8 May 2007 - 09:49
  • News Code: 104053

An expected boom in nuclear power generation worldwide has motivated a bullish uranium market.

When the New York Mercantile Exchange launched a first-of-its-kind uranium futures contracts on May 6, it set a new stage in the growing uranium market. But the project, a venture with Ux Consulting, is likely not to settle the rocky road uranium prices have ridden lately.

Uranium futures products traded on and off the exchange will be introduced on the CME Globex and NYMEX ClearPort platforms, ready for trade Monday.

According to UPI, utilities buy fuel for their reactors in contracts that guarantee supply but not a fixed price. The price floor is set at market price on contract-signing day, but they pay market price on the day of delivery.

The NYMEX/UXC project is intended to change that, said Jeff Combs, president of Ux Consulting. He said it will add transparency to the global uranium contract market and “development of a forward price curve.“

“In other words, this contract runs out 36 months on a monthly basis so there will be price points, bids and offers out in the future indicating what people think is going to happen to the market and what position they’re willing to take in either buying or selling depending on what they think the price is going to be,“ Combs said.

“The only way you can get fixed prices in the future is to buy uranium on the spot market and hold it, but that’s not too practical if you’re going out further in the future, and especially since spot supplies are tighter now than they are likely to be in the future. And that’s the other purpose of futures markets is it provides the hedging function.“

Historically, government development drove the uranium market. Military buildup of nuclear weapons prompted purchases.

“With the advent of commercial nuclear power, the US government dictated uranium demand by virtue of its enrichment-contracting policies,“ Combs said. This built up inventories, which the nuclear power industry over the past 20 plus years has largely relied on, depressing the price of uranium. Contracts stalled and investment in exploration and production waned.

“Consequently you have this real tight supply situation right now,“ Combs said.
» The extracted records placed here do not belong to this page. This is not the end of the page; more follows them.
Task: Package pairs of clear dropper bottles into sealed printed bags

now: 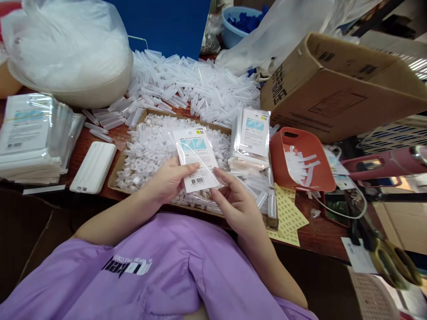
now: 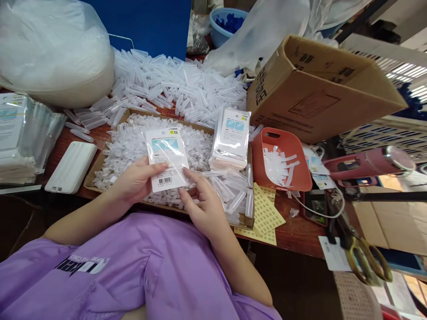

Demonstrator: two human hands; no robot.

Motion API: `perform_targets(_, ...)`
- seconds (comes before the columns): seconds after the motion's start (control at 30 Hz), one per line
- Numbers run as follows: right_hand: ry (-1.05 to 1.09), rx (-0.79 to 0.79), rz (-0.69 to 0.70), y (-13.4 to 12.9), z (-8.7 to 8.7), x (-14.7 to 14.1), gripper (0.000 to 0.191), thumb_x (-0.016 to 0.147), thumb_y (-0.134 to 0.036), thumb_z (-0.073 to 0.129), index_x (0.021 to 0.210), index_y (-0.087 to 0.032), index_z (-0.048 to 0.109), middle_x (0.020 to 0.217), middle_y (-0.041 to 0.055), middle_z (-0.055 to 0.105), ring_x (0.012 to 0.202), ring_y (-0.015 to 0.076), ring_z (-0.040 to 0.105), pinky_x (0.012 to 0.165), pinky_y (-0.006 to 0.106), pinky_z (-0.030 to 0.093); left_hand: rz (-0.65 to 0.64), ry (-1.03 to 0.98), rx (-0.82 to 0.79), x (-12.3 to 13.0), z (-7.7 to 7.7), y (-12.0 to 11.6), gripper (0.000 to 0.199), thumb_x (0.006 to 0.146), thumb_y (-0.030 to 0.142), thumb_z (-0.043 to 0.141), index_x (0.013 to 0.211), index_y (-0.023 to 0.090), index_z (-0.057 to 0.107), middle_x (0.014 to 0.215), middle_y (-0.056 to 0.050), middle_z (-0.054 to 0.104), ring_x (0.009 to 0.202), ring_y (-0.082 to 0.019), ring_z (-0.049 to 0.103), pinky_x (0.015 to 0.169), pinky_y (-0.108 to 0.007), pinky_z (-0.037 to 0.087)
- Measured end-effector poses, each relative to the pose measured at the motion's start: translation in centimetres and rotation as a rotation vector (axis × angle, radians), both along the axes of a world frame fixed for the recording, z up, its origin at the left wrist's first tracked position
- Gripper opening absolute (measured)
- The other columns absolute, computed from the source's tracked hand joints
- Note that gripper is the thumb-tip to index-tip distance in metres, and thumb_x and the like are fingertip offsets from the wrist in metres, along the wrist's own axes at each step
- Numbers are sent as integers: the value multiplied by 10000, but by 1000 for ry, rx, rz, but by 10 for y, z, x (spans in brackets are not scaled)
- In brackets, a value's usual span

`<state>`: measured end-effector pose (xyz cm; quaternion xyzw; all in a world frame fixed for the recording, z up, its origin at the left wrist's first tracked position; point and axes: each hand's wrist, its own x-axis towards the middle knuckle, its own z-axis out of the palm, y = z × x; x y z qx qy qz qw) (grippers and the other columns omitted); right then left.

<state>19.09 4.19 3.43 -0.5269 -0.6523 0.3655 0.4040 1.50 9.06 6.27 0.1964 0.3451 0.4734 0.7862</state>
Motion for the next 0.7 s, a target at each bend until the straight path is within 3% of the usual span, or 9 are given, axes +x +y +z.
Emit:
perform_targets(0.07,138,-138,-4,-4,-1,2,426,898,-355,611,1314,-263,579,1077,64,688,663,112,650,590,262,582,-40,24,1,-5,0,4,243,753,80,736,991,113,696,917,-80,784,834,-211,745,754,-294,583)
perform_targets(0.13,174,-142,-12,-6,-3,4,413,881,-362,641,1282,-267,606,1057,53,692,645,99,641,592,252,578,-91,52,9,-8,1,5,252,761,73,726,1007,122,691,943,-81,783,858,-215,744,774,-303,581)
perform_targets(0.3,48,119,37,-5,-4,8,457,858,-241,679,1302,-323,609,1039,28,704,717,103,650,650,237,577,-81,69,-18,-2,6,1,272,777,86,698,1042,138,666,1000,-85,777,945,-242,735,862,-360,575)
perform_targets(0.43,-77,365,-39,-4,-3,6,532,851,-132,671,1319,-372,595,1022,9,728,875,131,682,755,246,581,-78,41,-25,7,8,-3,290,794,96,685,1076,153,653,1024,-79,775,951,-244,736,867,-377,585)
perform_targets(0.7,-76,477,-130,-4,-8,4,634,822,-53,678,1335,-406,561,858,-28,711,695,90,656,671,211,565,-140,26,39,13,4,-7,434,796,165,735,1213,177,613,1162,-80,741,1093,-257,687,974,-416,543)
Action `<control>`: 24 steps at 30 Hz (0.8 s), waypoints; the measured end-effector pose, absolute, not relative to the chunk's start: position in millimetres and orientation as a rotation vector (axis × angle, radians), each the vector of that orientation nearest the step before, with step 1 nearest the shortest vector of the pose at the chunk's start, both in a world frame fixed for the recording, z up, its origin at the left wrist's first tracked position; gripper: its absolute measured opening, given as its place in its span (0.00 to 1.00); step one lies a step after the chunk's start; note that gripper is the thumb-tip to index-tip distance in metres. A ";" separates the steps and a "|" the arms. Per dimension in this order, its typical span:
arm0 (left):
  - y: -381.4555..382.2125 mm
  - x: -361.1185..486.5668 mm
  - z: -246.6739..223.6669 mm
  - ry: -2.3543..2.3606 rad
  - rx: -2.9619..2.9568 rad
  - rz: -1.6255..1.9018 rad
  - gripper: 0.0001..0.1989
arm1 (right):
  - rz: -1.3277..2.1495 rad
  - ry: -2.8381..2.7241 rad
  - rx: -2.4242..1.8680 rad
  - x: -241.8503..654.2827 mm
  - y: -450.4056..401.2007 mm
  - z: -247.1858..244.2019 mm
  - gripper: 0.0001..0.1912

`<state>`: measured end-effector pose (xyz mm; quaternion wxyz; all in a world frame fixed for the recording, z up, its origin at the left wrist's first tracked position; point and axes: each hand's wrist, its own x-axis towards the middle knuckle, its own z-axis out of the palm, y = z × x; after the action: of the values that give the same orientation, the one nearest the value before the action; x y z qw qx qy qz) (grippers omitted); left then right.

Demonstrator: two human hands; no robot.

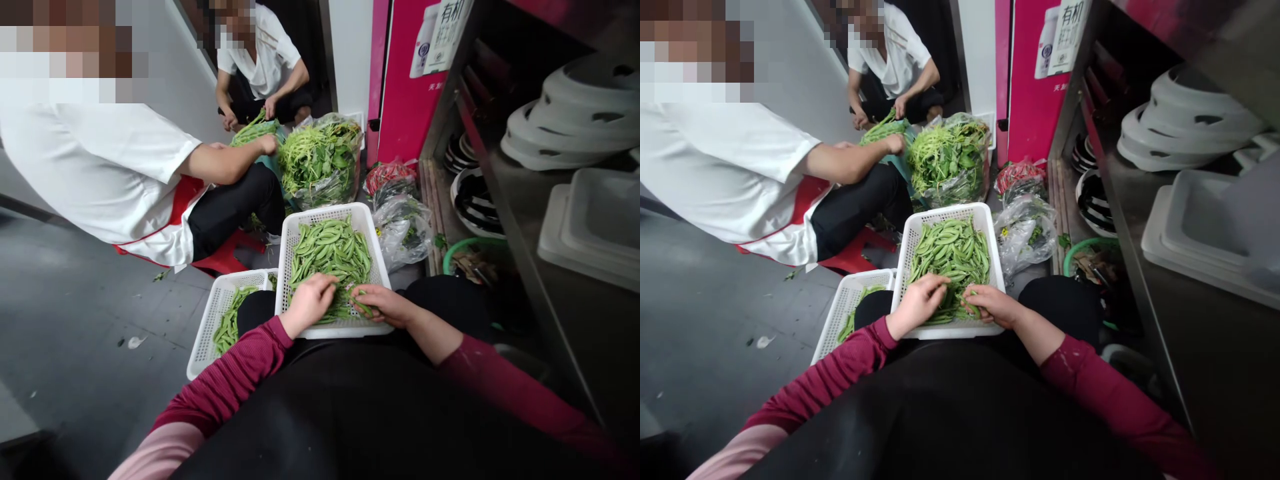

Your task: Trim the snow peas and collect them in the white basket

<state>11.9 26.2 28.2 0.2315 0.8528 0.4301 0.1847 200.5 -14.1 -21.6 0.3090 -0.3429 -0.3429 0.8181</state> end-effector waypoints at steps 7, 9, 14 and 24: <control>20.9 25.4 41.3 0.752 2.831 -0.243 0.11 | 2.078 -1.152 -1.049 201.8 -13.2 -19.5 0.15; 30.9 26.4 44.1 0.680 2.757 -0.225 0.09 | 1.862 -1.409 -1.140 201.5 -13.5 -15.8 0.15; 39.2 43.2 26.8 0.966 2.164 0.278 0.13 | 1.036 -1.513 -1.356 202.7 -14.5 -3.9 0.10; 11.9 60.2 -27.0 0.972 2.405 -0.124 0.20 | 0.782 -0.720 -1.320 239.5 5.5 -17.8 0.11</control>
<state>60.2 11.9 -27.0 0.2689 0.8921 0.3603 -0.0460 239.5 5.5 -17.8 0.6620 -0.5836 -0.3186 0.3460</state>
Uranium sold for around $10 per pound through the 1980s and 1990s, but an expected boom in nuclear power generation worldwide--including possibly the United States, which hasn’t licensed a new plant in 30 years--has motivated a bullish uranium market.

Last fall uranium sold for $56 per pound. It has steadied at $113 per pound since April 9.

“Right now, in this market, a lot of suppliers are just offering what’s called market price contracts, where they just want to peg their (selling) price ... to the future price in the market, even if they’re only going out two or three months because they think prices are going to go up a lot.“

“But this type of selling results in reduced price transparency with few fixed-price offers on which to base market prices,“ Combs said. “Not a good situation. A futures market should result in fewer market price offers and more fixed-price offers, improving transparency in the cash market as well as generating a forward price curve in the futures market. “

With the price of uranium expected to go up before it settles back down, Combs said the UXC/NYMEX product “would have been real useful earlier on, because people ... if they saw the price was going to go higher and they’re willing to take that risk then that might have stimulated production sooner and (the) price wouldn’t have gone up as high. However, this product can be of considerable benefit in the current market as it provides important hedging and price discovery functions in a market that clearly is crying out for these functions.“

The future of the market after the NYMEX contracts begin is not known. Speculators and miners-- those affecting and setting the price now--are likely to benefit.

“Everybody’s on a wait and see--except for the speculators,“ Finch told UPI. “Utilities see this as an opportunity to fix a price which has right now gone completely out of control.“

Uranium data that market consultant TradeTech provided to StockInterview.com show spot transactions are at the lowest year-to-date level in a decade, dropping 65 percent in April.

Plus, Finch notes, there’s a $28 spread between long-term and spot prices. And industry insiders tell him they’re looking for “real sentiment“ on prices, not the NYMEX price.

And one big factor remains: The uranium sector isn’t at a point to link the NYMEX futures contract to the physical material. This highlights the difference between trading a material used to make both electricity and bombs and, say, corn or soybeans, since a federal agency--the US Nuclear Regulatory Commission--has to license a facility merely to store uranium.

“One thing everybody agrees is there will be volatility,“ Finch said.